In einem Bericht an seine Vorgesetzten beschrieb er ausführlich ihre Krankheitssymptome. Sie habe Eisen- und Glasstücke erbrochen, und fingerlange Gegenstände seien aus ihren Ohren getreten, vermerkt Blumenhardt. Aus ihren Augen seien Stecknadeln und aus ihrem Mund Heuschrecken gekommen. Ihr ganzer Körper sei mit Blut bedeckt gewesen. Während ihrer Anfälle gestand Dittus ihrem Seelsorger, dass sie zwei Kinder ermordet und in einem Acker verscharrt habe. Ausserdem hätte sie sich mit dem Satan verbunden und sei deshalb der Zauberei mächtig.
 
Obwohl Blumhardt's Exorzismen erfolgreich waren, sollen immer mehr Dämonen erschienen sein.

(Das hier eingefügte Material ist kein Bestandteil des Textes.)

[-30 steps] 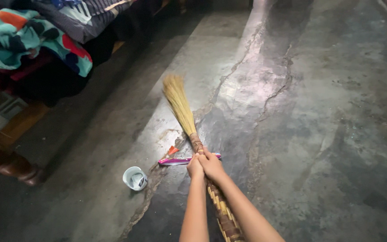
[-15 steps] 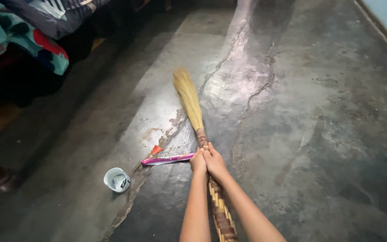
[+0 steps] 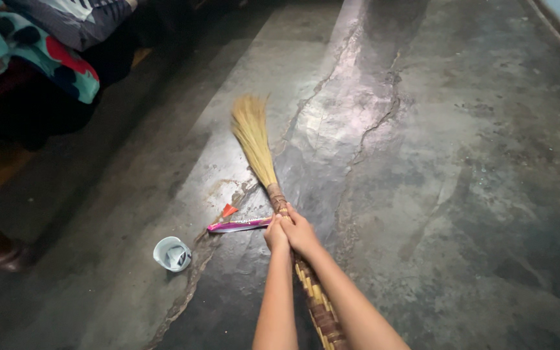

Schliesslich hätte deren Zahl 14 betragen, die versuchten, auch in den Körper des Pfarrers einzudringen. Diese Besessenheit fand ein überraschendes Ende, weil der Satan nicht aus der Dittus, sondern aus ihrer Schwester Katharina ausgefahren sein soll, die niemals Anzeichen von Besessenheit gezeigt hatte. Doch plötzlich gebärdete sie sich wie eine Rasende, so Blumenhardt, und es hatte den Anschein, als ob der Dämon aus ihr schrie. Er habe sich zu erkennen gegeben und gesagt, er sei nicht der Geist eines Verstorbenen, sondern ein vornehmer Satansengel.
 
Die Austreibungsversuche waren letztlich erfolgreich. In einer Nacht schrie Katharina so laut, dass das ganze Dorf erschreckte; danach zeigten die beiden Schwestern keine Symptome von Besessenheit mehr.
 
Nach ihrer Heilung heiratete Dittus und bekam drei Kinder.